Altough you may hear about the chain letter from a remote link, you are not likely to participate until you’ve heard about it from enough of your closer relationships… so the chain letter only spreads locally, it doesn’t jump a great distance to bridge the gap between you and a distant connection who shares few of your friends.

Can we use this information to predict which viral events will lead to cascades? Columbia University “Music Lab” has a leader board. They ran eight parallel versions of the site, letting the universes evolve independently. The leader board feedback leads to inequality. Random symmetry breaking in the beginning gets amplified. Genuinely bad songs didn’t get propagated, and good songs weren’t totally published; nevertheless there may be an element of inherent unpredictability in the efforts to predict viral success.

Protection of anonymity. Handing data over to researchers with anonymization is “weak to the point of being dangerous.”  When we have detailed data about people, anonymization runs into trouble.  Someone who posts under multiple identities can readily be identified as the same person.  [I love the word — “de-anonymize.”]

The implications — we may not object to our use trails being published without names attached, but as Jon notes it’s possible to correlate the anonymized private data (such as Netfilx rentals) with public data (such as IMDB ratings).

The attacker of an anonymous network can have more power if they are part of the system. It’s not hard to plant yourself in a large network, and leave some kind of privacy-breeching Trojan horse. If you knew the information would be released, it’s surprisingly easy to compromise privacy by exploiting the pattern of links. The pattern will be so rich that anything  you create will be highly distinguishing and highly findable.

A network of 12 nodes is sufficient to identify within a dataset of 100M nodes. Would it be computationally hard to locate a particular node of 12?

In LiveJournal, you and 6 friends chosen at random can carry out an attack compromising (within the domain of an anonymized data set) 10 users. This can happen even unintentionally — you and a group of friends likely already have a unique linking structure that compromise a set of people you’ve already linked to.

 A clique is a set of nodes that are all interconnected; an independent set has no links.  In a large set, you’ve got to have either a large clique or a large independent set.

Takeaway — one way to prove that something exists is to show that there’s a high probability that it will occur in a random structure.

The IM graph is not random, but we’re randomizing the subgraph we’re targeting.

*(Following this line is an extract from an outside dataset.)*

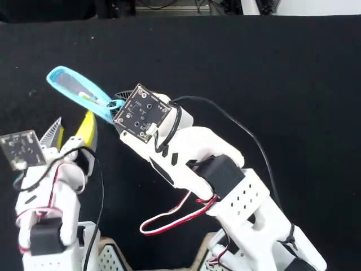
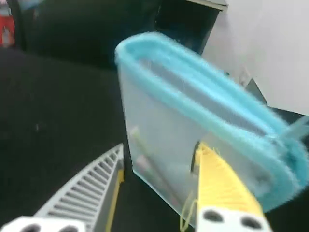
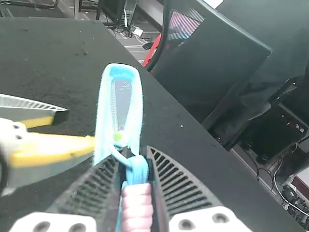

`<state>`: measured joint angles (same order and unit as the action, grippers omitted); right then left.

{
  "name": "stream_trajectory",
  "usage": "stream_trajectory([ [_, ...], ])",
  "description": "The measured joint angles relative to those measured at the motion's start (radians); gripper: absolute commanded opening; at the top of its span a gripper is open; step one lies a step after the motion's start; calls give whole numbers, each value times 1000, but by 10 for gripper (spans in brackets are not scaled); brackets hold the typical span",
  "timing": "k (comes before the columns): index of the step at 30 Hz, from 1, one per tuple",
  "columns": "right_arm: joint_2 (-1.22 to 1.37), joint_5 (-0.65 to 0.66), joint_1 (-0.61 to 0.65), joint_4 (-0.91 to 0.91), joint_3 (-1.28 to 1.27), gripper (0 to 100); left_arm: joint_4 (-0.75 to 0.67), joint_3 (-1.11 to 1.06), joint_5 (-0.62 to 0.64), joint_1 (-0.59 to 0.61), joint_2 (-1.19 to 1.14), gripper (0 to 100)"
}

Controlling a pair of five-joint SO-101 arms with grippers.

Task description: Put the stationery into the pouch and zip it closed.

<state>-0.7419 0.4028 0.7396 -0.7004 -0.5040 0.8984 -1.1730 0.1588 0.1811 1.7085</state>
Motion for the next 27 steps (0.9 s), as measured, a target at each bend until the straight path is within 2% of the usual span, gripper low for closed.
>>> stream_trajectory([
  [5,0,0,2,0,0,11,195,149,-78,-9,9,327],
  [12,0,0,2,0,0,11,310,173,-138,-238,9,325],
  [18,0,0,2,0,0,11,224,114,-141,-269,9,324],
  [23,0,0,2,0,0,11,77,8,-107,-149,8,324],
  [27,2,0,3,0,0,11,40,-6,-95,-78,9,324],
])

It’s very unlikely that your subgraph is in the set of data released. We don’t need to randomize to get that signature — friendship structures already lay the groundwork for this kind of attack.

Reflections on privacy — social networks are skeletal structures, but they are something that needs to be treated with care. Anonymization of data doesn’t really protect users — only our contractual agreement with the service provider is protecting our information.

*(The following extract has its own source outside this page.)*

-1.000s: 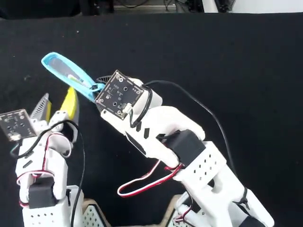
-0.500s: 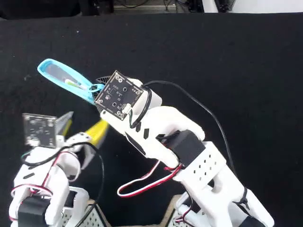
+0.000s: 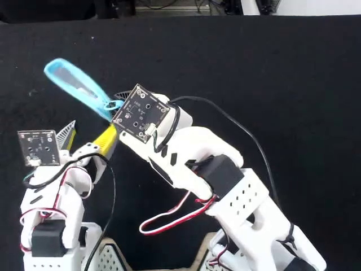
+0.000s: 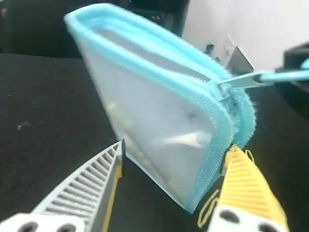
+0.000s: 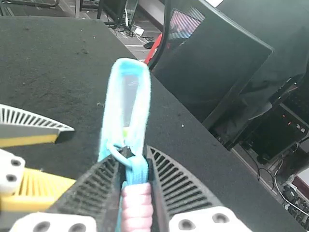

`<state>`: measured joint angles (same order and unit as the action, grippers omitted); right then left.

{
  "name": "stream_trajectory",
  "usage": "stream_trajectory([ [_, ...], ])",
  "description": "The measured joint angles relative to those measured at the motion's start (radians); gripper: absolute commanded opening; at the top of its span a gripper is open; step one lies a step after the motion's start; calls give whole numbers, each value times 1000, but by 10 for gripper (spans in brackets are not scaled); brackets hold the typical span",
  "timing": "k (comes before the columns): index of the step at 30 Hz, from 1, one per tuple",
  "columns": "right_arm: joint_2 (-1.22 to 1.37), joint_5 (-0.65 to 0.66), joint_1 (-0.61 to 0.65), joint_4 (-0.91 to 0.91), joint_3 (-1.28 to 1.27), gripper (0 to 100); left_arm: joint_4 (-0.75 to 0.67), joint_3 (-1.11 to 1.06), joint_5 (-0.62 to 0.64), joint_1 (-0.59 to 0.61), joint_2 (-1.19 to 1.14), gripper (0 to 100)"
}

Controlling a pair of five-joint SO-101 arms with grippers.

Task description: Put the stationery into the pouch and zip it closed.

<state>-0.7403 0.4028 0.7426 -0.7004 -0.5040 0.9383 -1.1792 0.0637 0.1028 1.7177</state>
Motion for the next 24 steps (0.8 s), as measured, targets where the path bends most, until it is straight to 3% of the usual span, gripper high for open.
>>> stream_trajectory([
  [15,0,0,-52,43,0,11,-2,0,0,100,0,324],
  [24,0,0,-52,74,0,11,121,63,0,81,-2,324],
])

 t ^ -1.5 describes the likelihood that you will answer a given e-mail in t days.  (Barabasi 2005)

Toronto Globe and Mail — MySpace “doesn’t just create social network, it anatomizes them. It spreads them out like a digestive tract on the autopsy table.”  Do we want to know all that we can learn when the guts of our social networks spill out?  These relationships have been implicit, but social networking makes those relationships explicit.